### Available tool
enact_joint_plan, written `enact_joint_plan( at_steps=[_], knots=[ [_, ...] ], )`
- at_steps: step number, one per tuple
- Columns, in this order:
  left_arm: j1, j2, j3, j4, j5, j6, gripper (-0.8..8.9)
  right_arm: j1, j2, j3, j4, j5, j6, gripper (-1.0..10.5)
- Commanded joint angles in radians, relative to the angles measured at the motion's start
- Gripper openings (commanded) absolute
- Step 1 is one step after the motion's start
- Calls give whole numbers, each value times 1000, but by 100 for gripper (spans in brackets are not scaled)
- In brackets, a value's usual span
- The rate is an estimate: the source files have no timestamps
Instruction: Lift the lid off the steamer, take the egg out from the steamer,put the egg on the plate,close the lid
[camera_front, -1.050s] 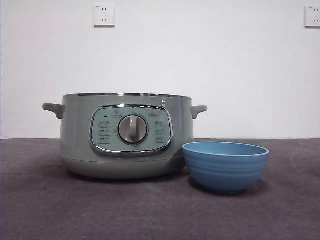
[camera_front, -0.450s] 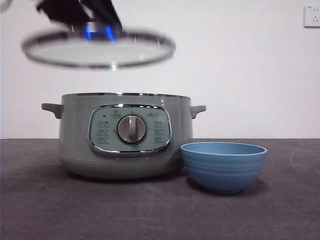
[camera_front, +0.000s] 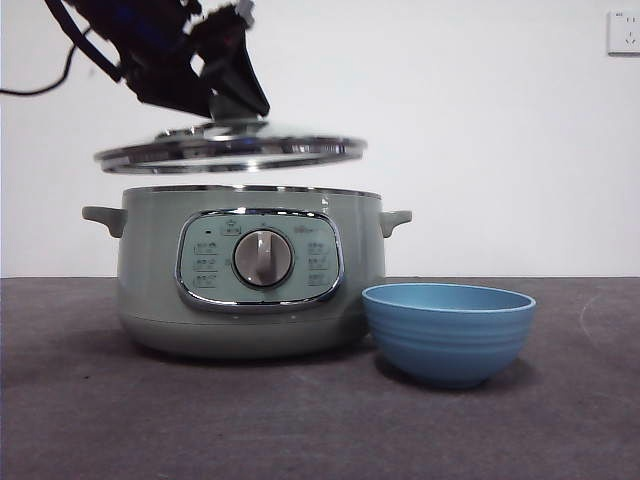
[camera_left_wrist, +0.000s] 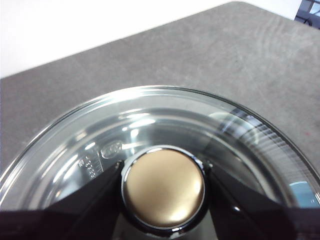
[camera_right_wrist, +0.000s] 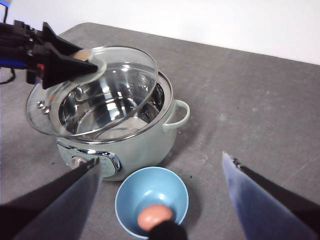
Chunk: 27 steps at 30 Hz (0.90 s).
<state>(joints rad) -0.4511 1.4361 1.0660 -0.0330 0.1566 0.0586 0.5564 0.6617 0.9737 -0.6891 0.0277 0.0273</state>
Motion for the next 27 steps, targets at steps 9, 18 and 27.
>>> enact_joint_plan(
  at_steps=[9,18,27],
  knots=[
    [-2,56,17,156,2,-7,-9,1,-1,-8,2,-2,28,414],
    [-5,108,17,177,4,-8,-9,2,19,-8,0,-3,29,414],
    [-8,130,17,141,1,-10,-9,2,26,-8,-1,-29,29,413]
  ],
)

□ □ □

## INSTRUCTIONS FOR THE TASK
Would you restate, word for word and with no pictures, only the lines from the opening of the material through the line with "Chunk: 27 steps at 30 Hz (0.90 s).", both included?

## EXERCISE OUTPUT
### Available tool
enact_joint_plan, written `enact_joint_plan( at_steps=[_], knots=[ [_, ...] ], )`
- at_steps: step number, one per tuple
- Columns, in this order:
  left_arm: j1, j2, j3, j4, j5, j6, gripper (-0.8..8.9)
  right_arm: j1, j2, j3, j4, j5, j6, gripper (-1.0..10.5)
- Commanded joint angles in radians, relative to the angles measured at the motion's start
- Gripper openings (commanded) absolute
- Step 1 is one step after the motion's start
- Calls give whole numbers, each value times 1000, but by 100 for gripper (spans in brackets are not scaled)
- In brackets, a value's usual span
- The rate is an estimate: the source files have no timestamps
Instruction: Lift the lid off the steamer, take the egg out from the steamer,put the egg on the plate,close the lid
[camera_front, -1.050s] 
[camera_front, -0.450s] 
[camera_front, +0.000s] 
[camera_left_wrist, +0.000s] 
[camera_right_wrist, +0.000s] 
Chunk: 27 steps at 30 Hz (0.90 s).

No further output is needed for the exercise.